As we move out of this old gender binary, look who appears: all the ickiest parts of toxic masculinity wrapped up in one individual. And only a narcissist could be such a caricature of it: no self, all artificial structure. A monster created by male socialization. Thinking about Frankenstein’s monster? Yep, Shelley knew her shit. It’s a miserable situation, and the monster is as plagued by it as the rest of us. Don’t ever think he’s not. He can still cause harm, yes. But remembering that he’s trapped inside his own tight constraints is a necessary awareness for maintaining empathy and clarity.

Ultimately, this can help us move forward. By exaggerating the character, we can see clearly its severe limitations. He is an example of what not to be, and of the dangers of trying to crush oneself into a tiny little concept. Seeing what not to do is a great way to learn boundaries when we are testing them by growing and expanding. With progress always comes regression. That’s how we integrate the progress. We move way outside of the emerging paradigm so that we can really see it before we feel able to comfortably step into it.

Even amidst my disbelief about what was happening, when I heard, “That’s it. Donald Trump is the President of the United States,” I thought, “Wow. That makes sense.” I don’t want it to. But that’s where we are. As a group, we can’t move too much faster than our slowest members. And therein lies much of our collective work. When you feel willing and able, help others to feel safe enough to speed up a bit. When they show you glimmers of authenticity, reflect it to them. And remind them that it’s ok to be afraid. We all struggle with unfolding.

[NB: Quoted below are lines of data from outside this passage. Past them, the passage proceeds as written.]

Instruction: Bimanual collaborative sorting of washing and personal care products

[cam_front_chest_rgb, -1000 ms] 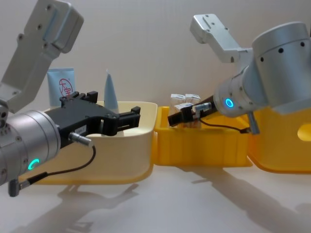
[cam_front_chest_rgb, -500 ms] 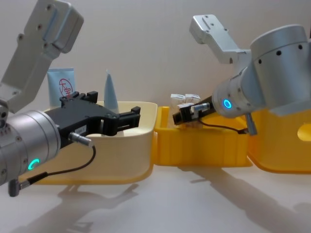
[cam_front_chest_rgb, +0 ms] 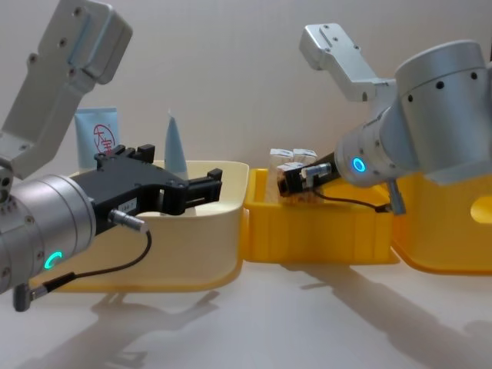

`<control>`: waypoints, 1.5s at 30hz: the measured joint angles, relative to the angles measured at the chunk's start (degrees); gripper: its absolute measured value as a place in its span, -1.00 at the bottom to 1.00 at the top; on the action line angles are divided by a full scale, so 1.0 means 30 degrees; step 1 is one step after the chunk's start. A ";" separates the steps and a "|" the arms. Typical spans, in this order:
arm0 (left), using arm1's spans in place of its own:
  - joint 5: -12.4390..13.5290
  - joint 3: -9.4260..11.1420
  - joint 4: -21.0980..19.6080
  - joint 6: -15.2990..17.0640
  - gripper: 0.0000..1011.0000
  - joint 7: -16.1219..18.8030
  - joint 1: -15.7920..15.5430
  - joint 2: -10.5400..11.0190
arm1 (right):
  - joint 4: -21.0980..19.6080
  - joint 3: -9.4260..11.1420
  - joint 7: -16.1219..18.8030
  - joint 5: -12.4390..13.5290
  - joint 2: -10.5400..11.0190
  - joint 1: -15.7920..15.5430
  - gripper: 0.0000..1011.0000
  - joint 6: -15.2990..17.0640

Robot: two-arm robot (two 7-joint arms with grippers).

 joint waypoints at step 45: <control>0.0001 0.0002 0.0000 0.0000 0.98 0.0000 0.0000 0.0000 | -0.5935 0.2899 -0.0720 -0.1320 0.3452 -0.0460 -0.20 -0.2177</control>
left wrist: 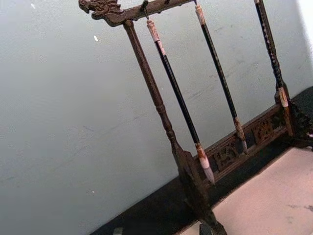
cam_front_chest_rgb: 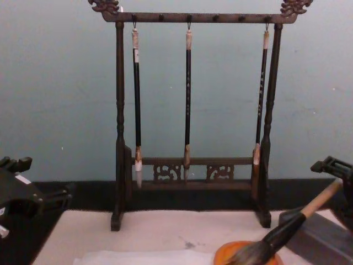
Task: Pick up the brush from the inkstone, write on the paper, then place the brush back to its original position.
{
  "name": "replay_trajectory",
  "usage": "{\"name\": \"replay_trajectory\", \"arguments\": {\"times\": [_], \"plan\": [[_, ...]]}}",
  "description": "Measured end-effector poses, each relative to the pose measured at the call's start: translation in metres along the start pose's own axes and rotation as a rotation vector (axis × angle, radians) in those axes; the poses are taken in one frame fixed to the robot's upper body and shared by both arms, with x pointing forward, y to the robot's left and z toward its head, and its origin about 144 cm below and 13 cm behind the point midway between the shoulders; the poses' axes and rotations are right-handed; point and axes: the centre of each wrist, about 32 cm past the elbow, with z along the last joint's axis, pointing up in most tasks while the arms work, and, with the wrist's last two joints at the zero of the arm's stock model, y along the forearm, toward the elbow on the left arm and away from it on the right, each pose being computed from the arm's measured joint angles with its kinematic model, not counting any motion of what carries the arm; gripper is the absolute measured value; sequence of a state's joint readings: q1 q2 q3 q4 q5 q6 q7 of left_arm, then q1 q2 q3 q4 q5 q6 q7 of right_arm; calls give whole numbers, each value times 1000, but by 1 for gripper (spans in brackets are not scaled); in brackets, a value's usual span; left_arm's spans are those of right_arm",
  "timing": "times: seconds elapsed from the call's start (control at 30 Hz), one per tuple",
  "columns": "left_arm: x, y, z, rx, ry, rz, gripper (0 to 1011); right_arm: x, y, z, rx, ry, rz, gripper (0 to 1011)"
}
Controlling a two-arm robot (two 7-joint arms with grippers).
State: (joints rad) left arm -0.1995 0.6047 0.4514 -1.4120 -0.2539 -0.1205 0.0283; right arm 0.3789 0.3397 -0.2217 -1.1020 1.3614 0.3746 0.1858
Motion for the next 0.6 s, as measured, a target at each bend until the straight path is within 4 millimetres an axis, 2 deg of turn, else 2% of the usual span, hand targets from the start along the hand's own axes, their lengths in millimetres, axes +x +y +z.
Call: {"name": "replay_trajectory", "arguments": {"times": [0.07, 0.3, 0.33, 0.4, 0.43, 0.5, 0.6], "plan": [[0, 0, 0, 0, 0, 0, 1010, 0, 0, 0, -1, 1, 0, 905], [0, 0, 0, 0, 0, 0, 1010, 0, 0, 0, -2, 2, -1, 702], [0, 0, 0, 0, 0, 0, 1010, 0, 0, 0, -2, 2, -1, 634], [0, 0, 0, 0, 0, 0, 1010, 0, 0, 0, -2, 2, -1, 596], [0, 0, 0, 0, 0, 0, 1010, 0, 0, 0, -2, 2, -1, 534], [0, 0, 0, 0, 0, 0, 1010, 0, 0, 0, -2, 2, -1, 507], [0, 0, 0, 0, 0, 0, 1010, 0, 0, 0, -2, 3, -1, 389]]}}
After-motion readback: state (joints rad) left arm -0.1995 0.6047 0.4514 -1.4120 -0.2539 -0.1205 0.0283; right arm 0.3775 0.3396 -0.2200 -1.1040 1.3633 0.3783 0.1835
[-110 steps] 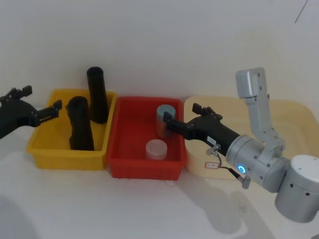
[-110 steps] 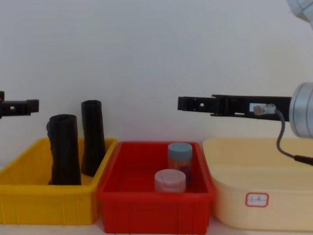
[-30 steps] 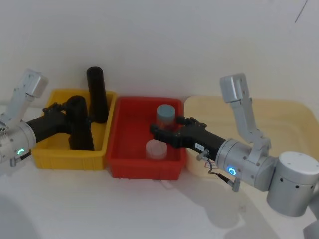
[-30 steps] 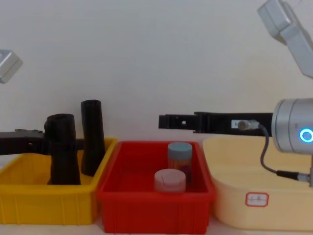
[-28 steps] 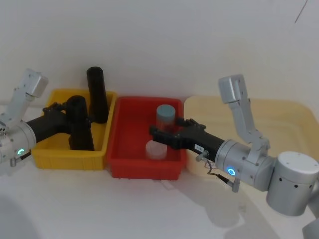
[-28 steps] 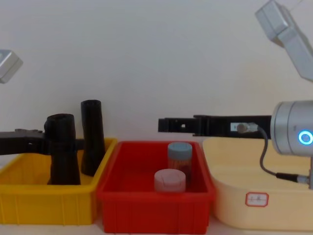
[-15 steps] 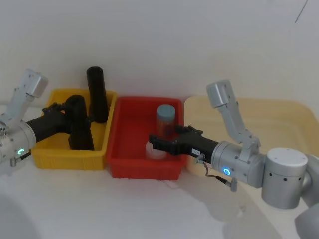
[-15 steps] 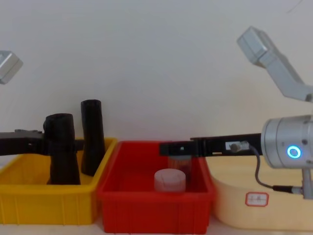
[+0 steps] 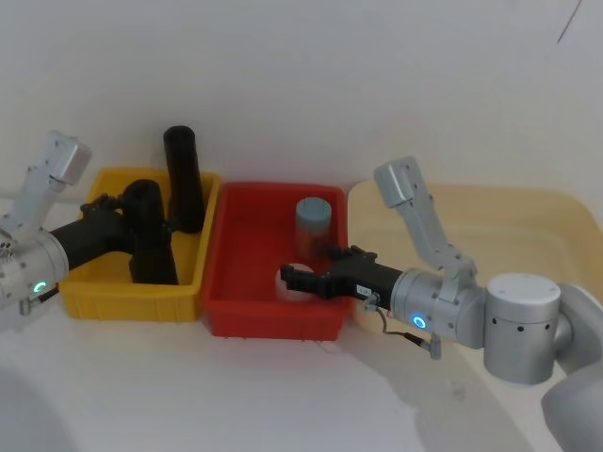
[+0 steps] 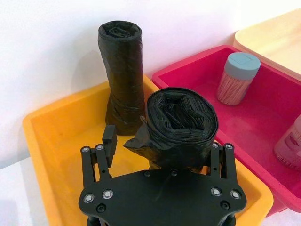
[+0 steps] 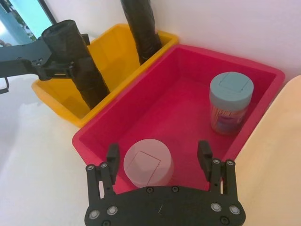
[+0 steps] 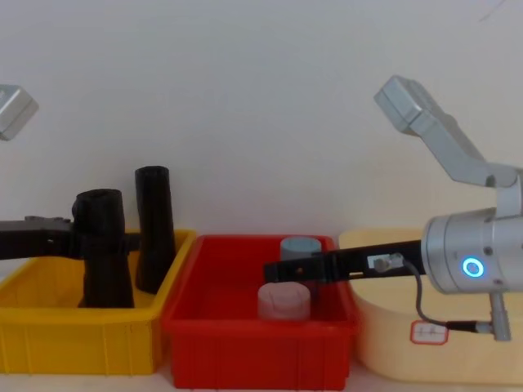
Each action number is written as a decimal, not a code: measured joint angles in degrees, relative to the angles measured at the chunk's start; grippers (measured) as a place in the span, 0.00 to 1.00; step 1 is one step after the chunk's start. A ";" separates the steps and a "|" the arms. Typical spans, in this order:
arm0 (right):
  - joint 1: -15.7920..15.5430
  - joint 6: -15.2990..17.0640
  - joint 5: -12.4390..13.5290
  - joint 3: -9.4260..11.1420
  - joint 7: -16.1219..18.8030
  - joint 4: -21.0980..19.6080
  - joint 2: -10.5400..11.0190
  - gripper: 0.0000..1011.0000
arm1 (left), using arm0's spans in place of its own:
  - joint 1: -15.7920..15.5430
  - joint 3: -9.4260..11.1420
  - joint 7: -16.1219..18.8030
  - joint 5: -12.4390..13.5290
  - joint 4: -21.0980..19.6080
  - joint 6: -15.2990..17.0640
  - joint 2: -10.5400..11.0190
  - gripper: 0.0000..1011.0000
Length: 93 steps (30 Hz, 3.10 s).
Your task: Pick up the garbage bag with the one hand and transfer it to the other hand.
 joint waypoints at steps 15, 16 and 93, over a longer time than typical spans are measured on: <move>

So as I sit here reading and feeling about the outcome of this election, I take great comfort in the fact that I know very few people like Donald Trump. We are progressing. We don’t produce nearly as many “Trumps” as we used to. But sometimes there’s still too much fear to integrate what we’ve learned. And so we have before us the final stand of toxic masculinity before we blow it out the god damn airlock. It is the beginning of the very end of this deplorable construct. If you are already taking concrete steps towards abolishing the fear of self-expression, keep it up. Steady your hand at your post and help to provide the safe space for this country-sized tantrum. Be firm and also be warm. Work towards more critical thinking and more emotional intelligence. Constantly do your own healing work. Inspire it in others. And at every possible junction, teach it to children. Help to make it safe for people to express themselves. And in the meantime, soak up the presence of those around you with whom you feel safe and like yourself.